• **TASK PROMPT**: Lines where the string "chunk" appears are to be copied from the entries below.

(Beginning of DATA FOR THIS EXERCISE)

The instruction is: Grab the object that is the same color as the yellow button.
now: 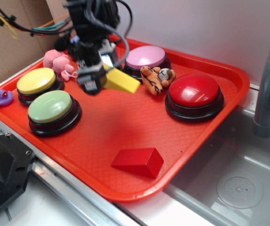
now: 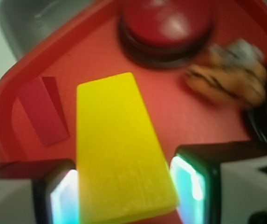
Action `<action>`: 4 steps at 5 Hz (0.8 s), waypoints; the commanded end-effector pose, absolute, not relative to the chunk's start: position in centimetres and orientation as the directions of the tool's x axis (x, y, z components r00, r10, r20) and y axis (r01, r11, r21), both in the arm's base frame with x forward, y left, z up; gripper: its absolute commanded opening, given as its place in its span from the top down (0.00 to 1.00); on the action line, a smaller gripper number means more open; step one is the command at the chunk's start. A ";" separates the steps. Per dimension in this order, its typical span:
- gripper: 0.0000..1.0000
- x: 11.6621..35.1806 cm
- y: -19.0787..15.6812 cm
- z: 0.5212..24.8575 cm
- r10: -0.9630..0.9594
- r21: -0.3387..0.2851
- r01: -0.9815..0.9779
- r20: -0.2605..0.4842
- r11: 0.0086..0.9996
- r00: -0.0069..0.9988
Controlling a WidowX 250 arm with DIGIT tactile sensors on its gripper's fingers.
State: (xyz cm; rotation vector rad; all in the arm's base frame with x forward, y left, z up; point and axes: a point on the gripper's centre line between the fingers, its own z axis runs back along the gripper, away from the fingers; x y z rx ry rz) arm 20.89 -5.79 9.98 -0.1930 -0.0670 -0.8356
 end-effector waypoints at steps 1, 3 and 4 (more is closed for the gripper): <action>1.00 21.4 -3.6 16.0 -0.334 0.002 0.334 0.036 0.942 0.942; 1.00 21.6 -1.0 17.2 0.122 0.028 -0.126 0.110 0.992 0.986; 1.00 21.7 -0.8 16.9 0.127 0.077 -0.133 0.087 0.988 0.988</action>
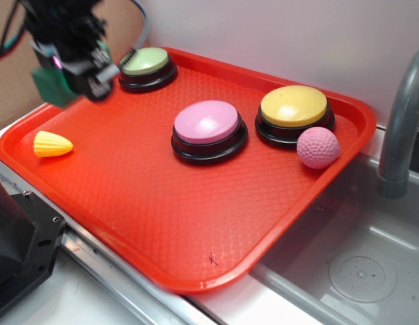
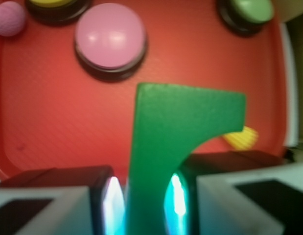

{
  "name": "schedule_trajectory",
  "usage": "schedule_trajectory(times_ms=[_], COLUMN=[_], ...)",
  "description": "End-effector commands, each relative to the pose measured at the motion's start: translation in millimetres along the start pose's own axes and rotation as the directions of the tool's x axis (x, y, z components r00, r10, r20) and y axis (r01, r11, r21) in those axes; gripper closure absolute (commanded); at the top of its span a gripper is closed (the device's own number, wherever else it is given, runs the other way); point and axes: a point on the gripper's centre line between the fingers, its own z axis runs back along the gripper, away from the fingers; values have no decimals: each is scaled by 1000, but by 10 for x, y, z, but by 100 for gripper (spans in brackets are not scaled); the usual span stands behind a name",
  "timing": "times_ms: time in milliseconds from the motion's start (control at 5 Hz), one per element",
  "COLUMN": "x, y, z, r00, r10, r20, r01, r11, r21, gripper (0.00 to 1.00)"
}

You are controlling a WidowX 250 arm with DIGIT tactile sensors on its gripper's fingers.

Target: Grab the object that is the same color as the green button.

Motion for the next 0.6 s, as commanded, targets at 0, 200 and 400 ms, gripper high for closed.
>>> schedule_trajectory(times_ms=[0, 200, 400], x=[332, 366, 377], y=[581, 756, 768], z=[197, 200, 111], r00=[997, 993, 993], r10=[60, 111, 118], r20=[45, 50, 17], r01=[-61, -111, -118], r11=[998, 994, 993], r21=[32, 5, -14], gripper=[100, 100, 100])
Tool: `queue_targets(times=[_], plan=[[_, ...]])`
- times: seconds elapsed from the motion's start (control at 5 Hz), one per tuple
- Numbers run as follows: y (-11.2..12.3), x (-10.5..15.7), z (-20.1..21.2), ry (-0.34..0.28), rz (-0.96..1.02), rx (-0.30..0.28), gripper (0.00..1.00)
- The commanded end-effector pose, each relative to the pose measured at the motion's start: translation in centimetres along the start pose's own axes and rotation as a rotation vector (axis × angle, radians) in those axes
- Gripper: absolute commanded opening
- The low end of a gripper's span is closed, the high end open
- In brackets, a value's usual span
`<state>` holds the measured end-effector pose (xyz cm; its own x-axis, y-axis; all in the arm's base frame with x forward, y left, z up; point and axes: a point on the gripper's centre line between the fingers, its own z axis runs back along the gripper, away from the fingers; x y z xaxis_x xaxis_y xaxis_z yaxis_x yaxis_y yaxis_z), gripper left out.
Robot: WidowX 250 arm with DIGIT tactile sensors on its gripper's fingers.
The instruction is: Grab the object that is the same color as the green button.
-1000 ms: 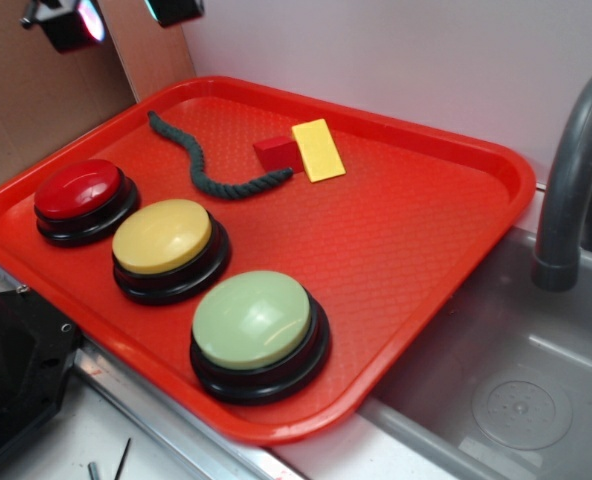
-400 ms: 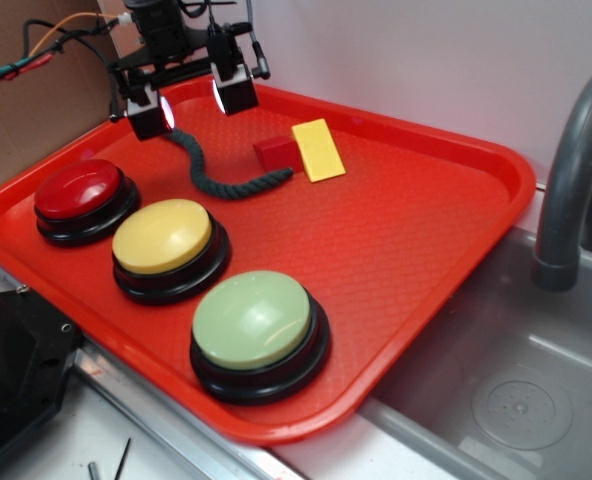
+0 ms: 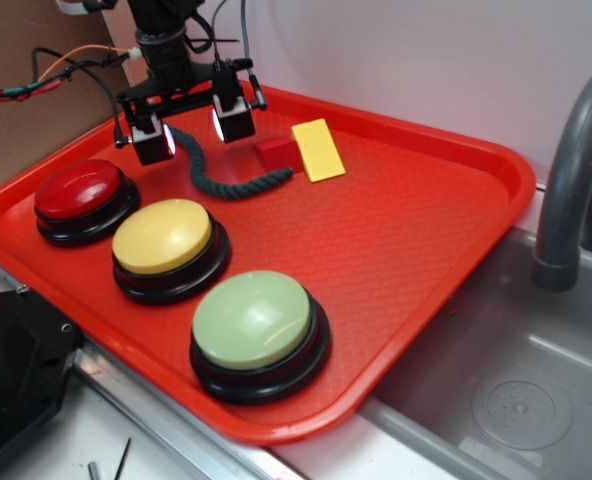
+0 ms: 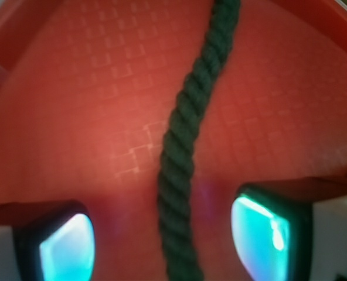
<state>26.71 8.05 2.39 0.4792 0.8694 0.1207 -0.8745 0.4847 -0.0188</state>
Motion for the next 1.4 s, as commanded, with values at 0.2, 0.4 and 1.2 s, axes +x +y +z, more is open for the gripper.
queue_targets(times=[0.2, 0.4, 1.2], plan=[[0.7, 1.0, -0.5, -0.049, 0.032, 0.007, 0.0], [0.7, 1.1, -0.6, -0.047, 0.027, 0.005, 0.0], [-4.1, -1.6, 10.2, 0.05, -0.522, -0.124, 0.0]])
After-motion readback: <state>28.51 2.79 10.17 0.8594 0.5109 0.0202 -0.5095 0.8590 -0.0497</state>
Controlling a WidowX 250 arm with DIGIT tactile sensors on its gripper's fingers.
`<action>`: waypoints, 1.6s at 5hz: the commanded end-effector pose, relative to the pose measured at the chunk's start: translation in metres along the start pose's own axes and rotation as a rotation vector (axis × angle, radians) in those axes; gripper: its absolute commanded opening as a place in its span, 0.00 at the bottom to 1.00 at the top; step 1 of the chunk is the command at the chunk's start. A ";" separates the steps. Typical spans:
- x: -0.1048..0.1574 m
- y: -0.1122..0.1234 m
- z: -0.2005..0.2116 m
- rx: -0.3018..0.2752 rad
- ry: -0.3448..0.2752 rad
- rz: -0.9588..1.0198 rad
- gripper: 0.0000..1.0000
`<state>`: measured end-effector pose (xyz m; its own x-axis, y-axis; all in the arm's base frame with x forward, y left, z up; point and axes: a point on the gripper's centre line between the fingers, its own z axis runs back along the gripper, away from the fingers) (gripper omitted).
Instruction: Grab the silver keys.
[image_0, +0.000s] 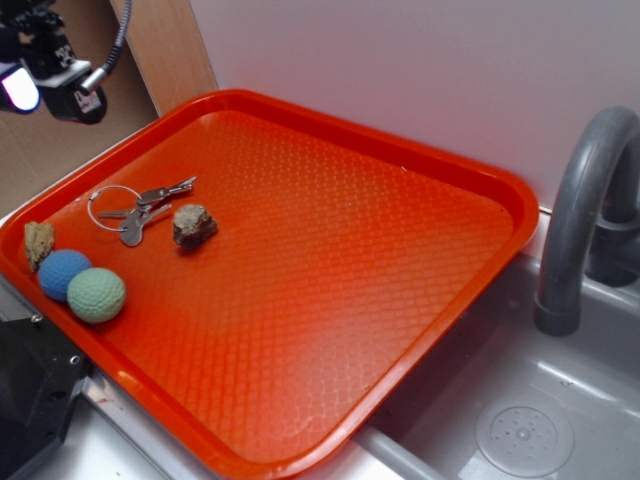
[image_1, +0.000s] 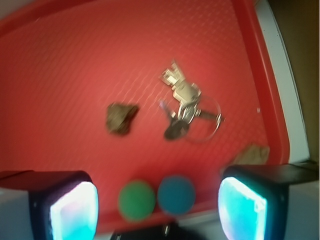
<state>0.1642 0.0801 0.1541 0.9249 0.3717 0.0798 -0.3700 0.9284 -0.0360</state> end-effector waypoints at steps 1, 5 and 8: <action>-0.006 0.041 -0.019 -0.051 -0.112 0.181 1.00; 0.013 0.066 -0.090 -0.140 -0.085 0.200 1.00; 0.016 0.040 -0.141 -0.041 0.024 0.133 0.00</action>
<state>0.1824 0.1284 0.0203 0.8572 0.5096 0.0745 -0.5035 0.8596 -0.0870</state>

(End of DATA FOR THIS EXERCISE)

• **ANSWER SPACE**:
Action `<action>`: 4 steps at 5 Hz (0.8 s), waypoints; the commanded end-effector pose, absolute, not relative to the chunk's start: position in centimetres and orientation as the directions of the tool's x axis (x, y, z components r00, r10, r20) and y axis (r01, r11, r21), both in the arm's base frame with x forward, y left, z up; gripper: its absolute commanded opening, given as its place in its span from the top down (0.00 to 1.00); on the action line, a smaller gripper number means more open; step one is the command at the chunk's start. A ";" separates the steps. Per dimension in this order, its typical span:
`<action>`: waypoints, 1.6s at 5hz: the commanded end-effector pose, relative to the pose measured at the chunk's start: translation in metres along the start pose's own axes and rotation as a rotation vector (axis × angle, radians) in those axes; gripper: its absolute commanded opening as a place in its span, 0.00 at the bottom to 1.00 at the top; step 1 of the chunk is the command at the chunk's start. A ";" separates the steps. Typical spans:

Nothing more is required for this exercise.